The Zzaardvark is the most deadly and overprotected predator found in the mysterious Scrabble Jungle of North America. Often found nestling in the Ykzanxo Trees, the Zzaardvark lies in wait before pouncing on its favorite prey: either an innocent Jeek or the vowelous Eeuaa. Because of its ability to take down even the most hard to pronounce creatures, it is widely considered to be the most cunning and semi-intelligent animal in the Known World; even more so than London Zoo's deadly Mayfair Lizard, Uncle Moneybags.


The Zzaardvark's size is unusual in that it varies on exactly where it lies. While lying down early on, it can sometimes double its span. When it stretches over a red patch of ground it can as much as triple its magnitude. In these rare cases, the creatures tend to reach anywhere between 10 and 12 tons, and can get to be about 27 feet long. They have the ability to shuffle at random, despise the letter "Q", and can often only reproduce with the aid of a little known fruit colloquially known as the "Blank Tile".

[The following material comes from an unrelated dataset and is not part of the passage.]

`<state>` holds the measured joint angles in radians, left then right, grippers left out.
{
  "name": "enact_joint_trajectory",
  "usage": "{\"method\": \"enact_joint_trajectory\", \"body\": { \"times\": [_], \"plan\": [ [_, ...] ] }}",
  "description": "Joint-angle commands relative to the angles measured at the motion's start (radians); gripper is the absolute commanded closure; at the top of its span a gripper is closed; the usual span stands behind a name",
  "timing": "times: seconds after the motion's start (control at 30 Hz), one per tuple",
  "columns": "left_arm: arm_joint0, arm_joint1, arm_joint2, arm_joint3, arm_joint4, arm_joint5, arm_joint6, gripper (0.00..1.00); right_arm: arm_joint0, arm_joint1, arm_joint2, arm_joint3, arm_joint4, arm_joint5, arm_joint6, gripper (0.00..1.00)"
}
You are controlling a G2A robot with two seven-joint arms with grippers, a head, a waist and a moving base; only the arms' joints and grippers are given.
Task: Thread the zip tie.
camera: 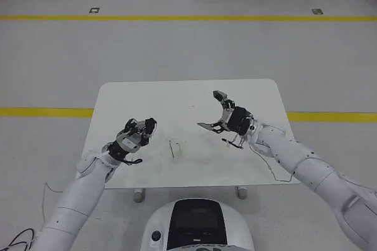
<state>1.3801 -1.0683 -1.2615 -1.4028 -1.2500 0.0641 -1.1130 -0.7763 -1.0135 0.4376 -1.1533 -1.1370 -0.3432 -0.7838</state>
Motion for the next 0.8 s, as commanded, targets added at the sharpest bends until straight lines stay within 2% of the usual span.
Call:
{"method": "enact_joint_trajectory", "body": {
  "times": [0.0, 0.13, 0.27, 0.37, 0.43, 0.47, 0.77],
  "plan": [
    [0.0, 0.0, 0.0, 0.0, -0.003, 0.0, 0.0, 1.0, 0.001, 0.0, -0.001, 0.0, -0.002, 0.006, 0.0, 0.0],
    [0.0, -0.001, 0.003, -0.006, 0.003, 0.003, 0.012, 1.0, 0.001, 0.0, -0.001, 0.0, -0.002, 0.006, 0.0, 0.0],
    [-0.011, 0.008, 0.006, -0.03, 0.145, 0.009, 0.03, 1.0, -0.039, -0.004, 0.028, -0.021, 0.056, 0.015, 0.052, 0.0],
    [-0.018, 0.014, 0.002, -0.053, 0.229, 0.007, 0.068, 1.0, -0.066, -0.004, 0.07, -0.018, 0.117, 0.034, 0.077, 0.0],
    [-0.015, 0.014, 0.003, -0.066, 0.228, 0.013, 0.079, 1.0, -0.082, -0.003, 0.088, -0.029, 0.134, 0.025, 0.087, 0.0],
    [-0.011, 0.013, 0.007, -0.073, 0.207, 0.019, 0.064, 1.0, -0.092, -0.003, 0.099, -0.038, 0.141, 0.012, 0.085, 0.0],
    [-0.007, 0.012, 0.01, -0.071, 0.201, 0.022, 0.057, 1.0, -0.092, -0.003, 0.099, -0.038, 0.141, 0.012, 0.085, 0.0]
  ]
}}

The females of the species are slightly smaller, and found in the less well known Travel-Scrabble Jungle, famed for its potholes and awkward spaces. Males and females have the same range of coloration, anywhere from drab green to a saucy pink.


Humanity mostly knows of the zzaardvark any other way than through archeology and fossil remains. Most say that this creature almost died out many years ago during the 1970s, when those who tended them for hours at a time, vainly trying to see how large they could possibly grow them, discovered the lair of the dreaded video game. Few, however, realize that the beast still dwells in the Jungles, aided by the old ladies and anorak-wearing tribes who dwell there.

Male zzaardvarks take territory, and fiercely defend it from their own kind. These territories can consist of anywhere from only a few, to well over seven square miles. The latter, although rare, covers an area which constitutes fifty points on the Beatthat'Ness Scale.

The Scrabble Jungle. Despite its coincidental resemblance to the exotic nation of Africa, the Jungle is actually located in Wyoming.

The larger alpha-zzaardvarks will always have more territory than the runts, but the borders of the zzaardvark states are always changing, usually when a bold zzaardvark strikes out and claims a territory right beside an alpha, slyly claiming that the first fought so hard to create while claiming the double marked territory as his own. The zzaardvarks play out a bitter game in their Native Jungle, of scrambling and extending, catching and claiming. It is hard to know what will become of these curious creatures in the Modern World, although it is perhaps best to take the word of expert Giles Branneth when he says that "Zzaardvarks are playing a fiendish game, and one which never bloody seems to end."

Might be Facts[edit]

  • The zzaardvark is the last animal in the dictionary, and looks back at all the other animals in the dictionary as if they were its prey.
  • The zzaardvark is the patron saint of both people who come in last place and those who come in first place. Those who come in somewhere in the middle, not so much.
  • Joanie Loves Chachi.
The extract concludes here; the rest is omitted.